Jugendliche sind der Spiegel der Gesellschaft. Haben sie das Gefühl, dass es der Gesellschaft gut geht? Nach zwei Jahren Pandemie, kam es zum Krieg, dessen Nebenwirkungen wir alle spüren. Es kam nie mehr zu einer Stabilität bzw. Normalität, dann kamen auch noch die Inflation und die Preiserhöhungen, die zu Existenzängsten führen. All dies spüren auch unsere Jugendliche und bekommen dies oft passiv, aber auch aktiv (oft von der Familie vermittelt) mit. Diese gesellschaftliche Spannung wird in den Jugendlichen angestaut und häufig wissen sie nicht, wie sie mit diesem Druck umgehen und/oder sich abreagieren sollen. Sie merken die Unruhe und die Turbulenzen der Gesellschaft, können aber die Ursache, den Ursprung nicht definieren. Eigentlich ist das Jugendalter da, sich selbst zu finden, sich auszutesten, Spaß zu haben, Entdeckungen in der Sexualität zu machen.

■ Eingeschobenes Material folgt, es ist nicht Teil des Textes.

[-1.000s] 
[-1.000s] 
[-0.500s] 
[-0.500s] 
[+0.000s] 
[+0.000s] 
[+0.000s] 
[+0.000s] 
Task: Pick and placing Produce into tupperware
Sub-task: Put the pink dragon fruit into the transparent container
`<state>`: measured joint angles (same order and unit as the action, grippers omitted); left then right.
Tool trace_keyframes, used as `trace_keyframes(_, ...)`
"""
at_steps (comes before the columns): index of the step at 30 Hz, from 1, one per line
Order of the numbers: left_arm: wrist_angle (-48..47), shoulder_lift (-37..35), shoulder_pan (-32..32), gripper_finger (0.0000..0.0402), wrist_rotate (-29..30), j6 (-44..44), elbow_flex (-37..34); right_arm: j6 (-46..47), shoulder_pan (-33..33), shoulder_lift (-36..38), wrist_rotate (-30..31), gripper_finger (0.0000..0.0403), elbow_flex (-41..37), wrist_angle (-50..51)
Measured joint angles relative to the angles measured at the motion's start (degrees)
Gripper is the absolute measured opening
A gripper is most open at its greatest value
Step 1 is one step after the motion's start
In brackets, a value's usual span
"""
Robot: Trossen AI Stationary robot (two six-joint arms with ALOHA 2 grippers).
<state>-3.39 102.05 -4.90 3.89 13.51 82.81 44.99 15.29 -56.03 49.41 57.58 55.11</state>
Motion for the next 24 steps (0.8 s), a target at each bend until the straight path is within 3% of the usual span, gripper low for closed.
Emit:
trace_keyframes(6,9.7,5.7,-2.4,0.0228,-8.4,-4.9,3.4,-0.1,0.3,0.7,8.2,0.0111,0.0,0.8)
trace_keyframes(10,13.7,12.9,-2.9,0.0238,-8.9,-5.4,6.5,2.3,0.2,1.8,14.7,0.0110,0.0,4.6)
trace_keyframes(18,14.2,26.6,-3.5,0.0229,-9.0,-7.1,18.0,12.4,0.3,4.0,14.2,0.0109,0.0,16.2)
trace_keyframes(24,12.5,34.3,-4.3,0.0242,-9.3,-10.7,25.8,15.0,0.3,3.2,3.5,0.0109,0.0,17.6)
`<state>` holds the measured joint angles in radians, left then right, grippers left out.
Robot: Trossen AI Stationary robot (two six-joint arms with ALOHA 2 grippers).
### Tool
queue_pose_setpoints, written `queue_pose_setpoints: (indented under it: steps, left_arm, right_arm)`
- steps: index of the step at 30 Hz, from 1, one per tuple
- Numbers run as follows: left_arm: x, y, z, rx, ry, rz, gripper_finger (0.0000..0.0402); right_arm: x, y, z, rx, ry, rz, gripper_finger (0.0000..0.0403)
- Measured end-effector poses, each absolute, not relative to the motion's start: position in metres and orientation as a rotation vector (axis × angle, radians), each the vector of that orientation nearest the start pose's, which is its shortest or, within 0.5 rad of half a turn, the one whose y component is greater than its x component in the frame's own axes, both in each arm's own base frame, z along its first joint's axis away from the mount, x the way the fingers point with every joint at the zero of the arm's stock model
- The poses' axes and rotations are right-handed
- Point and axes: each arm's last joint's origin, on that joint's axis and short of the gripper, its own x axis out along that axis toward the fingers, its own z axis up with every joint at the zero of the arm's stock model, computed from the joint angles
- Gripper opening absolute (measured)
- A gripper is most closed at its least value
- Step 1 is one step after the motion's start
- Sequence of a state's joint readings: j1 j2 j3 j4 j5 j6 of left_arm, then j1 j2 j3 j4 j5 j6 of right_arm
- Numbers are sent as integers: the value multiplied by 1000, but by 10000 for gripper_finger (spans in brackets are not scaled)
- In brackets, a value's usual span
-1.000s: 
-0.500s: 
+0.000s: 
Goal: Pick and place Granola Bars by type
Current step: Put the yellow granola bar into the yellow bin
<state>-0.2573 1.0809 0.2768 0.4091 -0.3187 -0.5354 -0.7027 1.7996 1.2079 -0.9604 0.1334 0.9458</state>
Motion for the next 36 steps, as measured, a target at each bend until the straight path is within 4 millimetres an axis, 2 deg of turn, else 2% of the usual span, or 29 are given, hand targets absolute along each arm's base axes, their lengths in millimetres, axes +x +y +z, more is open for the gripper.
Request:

Wenn sie uns fragen, was Jugendliche brauchen, kommt uns in Anhieb Stabilität und Rückkehr in die Normalität in den Sinn, sowie Freiräume oder auch Jugendräume, in denen sie sich entfalten und begegnen können.

Salto.bz: Wie kann Streetwork den Jugendlichen helfen?

Sandra Durnwalder: Da wir auf freiwilliger Basis arbeiten, können wir natürlich nicht den Jugendlichen unser Hilfsangebot aufdrängen. Wir Streetworker*innen werden weiterhin versuchen mit den Jugendgruppen in Kontakt zu treten, um mit ihnen eine Vertrauensbasis aufzubauen und sie dort abzuholen, wo sie sich gerade befinden - ohne sie zu verurteilen. Sobald wir eine Beziehung zu den Jugendlichen aufgebaut haben, versuchen wir ein Individualprojekt zu starten, indem wir auf ihre unterschiedlichen Bedürfnisse eingehen und versuchen Alternativen aufzuzeigen.

 

So ähnlich wird das auch im HdS gesehen: „Aus unserer Perspektive – als Sozialgenossenschaft und Sozialarbeiterinnen und -pädagoginnen – führt eine Erhöhung der Kontrolle, z.B. durch eine höhere Polizeipräsenz, nicht zu der Behebung des grundlegenden Problems. Den Jugendlichen hier eine freiwillige, unterstützende Hand zu reichen, ist eine deutlich bessere und nachhaltigere Lösung,“ meint Camilla Moroder, Mitglied der Hausleitung des HdS.